European MPs back deadline extension of EPA trade deal with EAC

A worker packs flowers for export at Finlays in Naivasha, Nakuru County, on February 10, 2015. European MPs have proposed extending a deadline for signing a trade deal with East African countries. FILE PHOTO | NATION MEDIA GROUP

What you need to know:

  • Kenya would be the biggest casualty if the comprehensive Economic Partnership Agreement (EPA) is not signed.
  • Kenya is now left with a huge headache of dealing with political squabbles inside one neighbour as well as seeking to convince another to sign an agreement it is not interested in.

Members of the European Parliament have said they support extending the October deadline for signing a tariff agreement between East African Community (EAC) and the EU.

The MPs said the move is meant to help Kenya after Tanzania and Burundi stood in the way of realising the deal aimed at giving relief from heavy taxes for the country's exports to the European Union (EU).

Tanzania has refused to sign the agreement while Burundi is facing sanctions by the EU in response to political instability in the country.

EU official Bernd Lange, attending the 14th United Nations Conference on Trade and Development in Nairobi, said Kenya would be the biggest casualty if the comprehensive Economic Partnership Agreement (EPA) is not signed.

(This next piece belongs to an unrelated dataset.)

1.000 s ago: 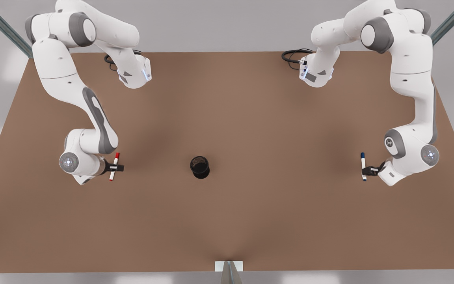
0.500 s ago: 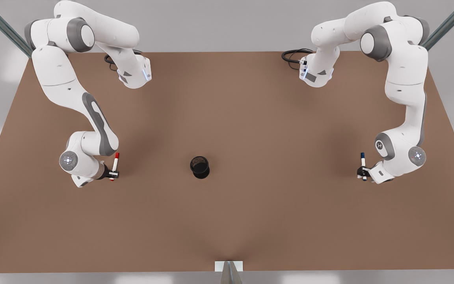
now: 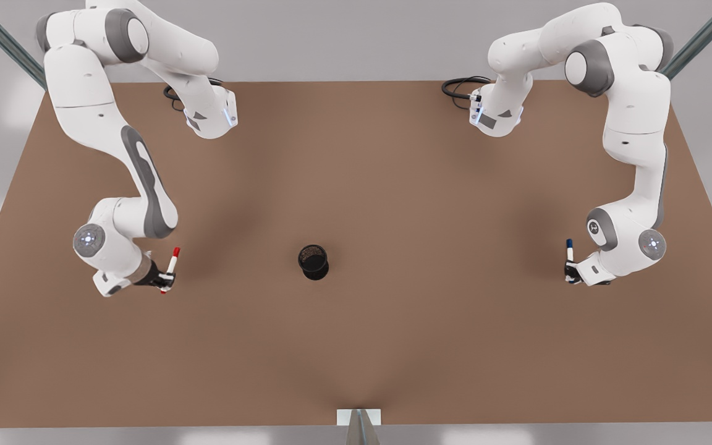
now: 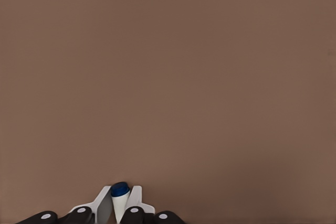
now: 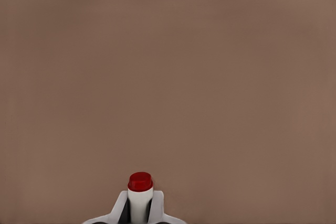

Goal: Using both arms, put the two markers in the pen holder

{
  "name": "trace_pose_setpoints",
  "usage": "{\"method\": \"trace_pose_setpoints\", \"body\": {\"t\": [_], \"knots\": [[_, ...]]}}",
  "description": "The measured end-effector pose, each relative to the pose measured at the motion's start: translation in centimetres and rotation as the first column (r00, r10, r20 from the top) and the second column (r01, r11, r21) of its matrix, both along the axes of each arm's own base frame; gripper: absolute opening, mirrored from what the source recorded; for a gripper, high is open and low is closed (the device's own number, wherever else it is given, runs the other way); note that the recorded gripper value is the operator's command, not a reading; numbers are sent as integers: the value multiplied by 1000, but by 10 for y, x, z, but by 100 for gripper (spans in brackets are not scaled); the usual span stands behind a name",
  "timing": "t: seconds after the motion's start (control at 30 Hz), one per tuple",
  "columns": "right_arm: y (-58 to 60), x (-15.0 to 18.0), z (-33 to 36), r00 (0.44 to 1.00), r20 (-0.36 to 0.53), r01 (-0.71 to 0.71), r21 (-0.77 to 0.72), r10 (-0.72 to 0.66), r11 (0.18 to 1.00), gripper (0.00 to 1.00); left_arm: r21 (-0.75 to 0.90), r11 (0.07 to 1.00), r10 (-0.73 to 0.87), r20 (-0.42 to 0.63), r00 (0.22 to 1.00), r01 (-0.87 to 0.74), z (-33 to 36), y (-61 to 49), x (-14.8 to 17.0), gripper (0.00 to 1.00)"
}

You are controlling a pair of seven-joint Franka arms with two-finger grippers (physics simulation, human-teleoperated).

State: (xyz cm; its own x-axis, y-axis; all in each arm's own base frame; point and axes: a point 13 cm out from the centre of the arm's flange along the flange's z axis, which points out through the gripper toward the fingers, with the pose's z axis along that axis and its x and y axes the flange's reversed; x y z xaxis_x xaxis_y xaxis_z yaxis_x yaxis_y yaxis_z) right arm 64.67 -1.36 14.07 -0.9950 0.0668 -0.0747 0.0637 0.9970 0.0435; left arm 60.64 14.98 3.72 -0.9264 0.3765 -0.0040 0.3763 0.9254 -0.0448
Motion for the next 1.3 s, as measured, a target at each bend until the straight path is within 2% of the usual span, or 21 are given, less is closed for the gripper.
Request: {"method": "trace_pose_setpoints", "body": {"t": [0.1, 0.23, 0.3, 0.4, 0.47, 0.57, 0.8, 0.93, 1.17, 1.3], "knots": [[23, 28, 68, 996, 83, -37, -2, 37, 999, 21, 3, 1000, -9, 3, 1000, 9, 1, -1, 1, 21], [59, 49, 135, 986, 145, -88, 6, 87, 996, 21, 12, 1000, -28, 39, 999, 27, 35, -11, 17, 21], [83, 55, 161, 978, 172, -120, 13, 116, 993, 21, 5, 998, -61, 85, 995, 61, 84, -40, 39, 21], [97, 59, 176, 974, 184, -138, 19, 132, 990, 21, -41, 983, -168, 186, 968, 179, 204, -153, 89, 21], [99, 59, 178, 974, 182, -139, 21, 133, 990, 21, -64, 965, -239, 193, 952, 256, 258, -243, 94, 21], [97, 58, 177, 976, 174, -137, 22, 131, 990, 21, -88, 949, -289, 146, 946, 304, 296, -340, 72, 21], [94, 57, 174, 978, 164, -134, 22, 128, 991, 21, -122, 947, -294, 53, 954, 299, 317, -536, -8, 21], [95, 57, 174, 978, 162, -134, 22, 129, 991, 21, -141, 971, -190, 45, 981, 195, 309, -603, -38, 21], [91, 56, 173, 979, 159, -131, 19, 126, 991, 21, -232, 972, 60, 61, 996, -44, 291, -684, -47, 21], [91, 57, 172, 979, 158, -131, 19, 126, 991, 21, -277, 948, 174, 33, 984, -159, 277, -728, -68, 21]]}}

"Our first proposal is to have the October 1 deadline extended to allow for more time and see whether Tanzania will agree to sign or if Burundi will improve her democratic situation and evade sanction from the European Union.

“If none of these happen, then I expect that Kenya will apply for the GSP [Generalised System of Preferences] Plus and when it is received then we can begin the market access regulations and save Kenya," Mr Lange said.

The GSP Plus status will allow Kenya to continue exporting at the current terms even if Tanzania an Burundi fail to sort out their issues that are standing between the region and a lucrative agreement allowing access to the world's largest market.

Kenya is now left with a huge headache of dealing with political squabbles inside one neighbour as well as seeking to convince another to sign an agreement it is not interested in.

'LEAST DEVELOPED COUNTY' STATUS

Kenya is the only country among its East African partners that is not considered a Least Developed Country (LDC) and hence has to depend on the agreement or risk being dropped from preferential treatment in the lucrative EU market.

European parliament member Marie Arena said EAC countries need to agree on having a structured agreement that doesn't leave any of them out.

"The question now is not even the details of the agreement but the timeliness, and the countries really need to do that this August because as the EU parliament, we have no control on sanctions [against] Burundi or convincing Tanzania to sign the agreement.

“Kenya and other members can do that better so that we have a smooth signing sail in this agreement," Ms Arena said.

Under the trade deal, the EU would be granted unlimited market access to Kenya for the next two and half decades.

Kenya will also enjoy exemption from the taxes of between eight and 12 per cent on goods sold to the EU market.

UNCOMPETITIVE PRODUCTS

Should the deal flop, these taxes will hurt Kenyan exports by making them uncompetitive, forcing exporters to offer up to Sh600 million every month in cumulative discounts to buyers to be at par with the other sellers.

A failure will also hurt one of Kenya's engines of economic growth – agriculture.

Close to 90 per cent of the country’s exports to the EU are agricultural, agro-processed products and manufactured goods.

The scenario might also spell doom for more than 600,000 workers, mainly in the flower farms and fresh-food producers.

It is not the first time Tanzania has been a hurdle in the signing of the EPA. In 2014, Kenya suffered a setback after Dar es Salaam refused to sign the pact that East African delegates negotiated in Brussels.

Tanzania now says it is resisting the pact because of strict EU market-access conditions.

Such non-tariff measures have been cited by a report released by UNCTAD as costing developing countries up to Sh230 billion per year. The amounts equal 10 per cent of their exports to the G20 countries.

The South Africa Development Community signed a similar pact but included in the negotiations that the signing can be done even if one member opts out.

The European Union in 2013 granted the GSP Plus status to Pakistan, giving the country duty-free access to the European market.

The GSP Plus status only allowed 20 per cent of Pakistani exports to enter the EU market at zero tariffs and 70 per cent at preferential rates, meaning Kenya may not enjoy full zero taxes in the GSP deal if it chooses to go it alone.

Trade and Industrialisation Cabinet Secretary Adan Mohamed said Tanzania risks falling in the same trap Kenya is in when it attains middle-income status in the next two years.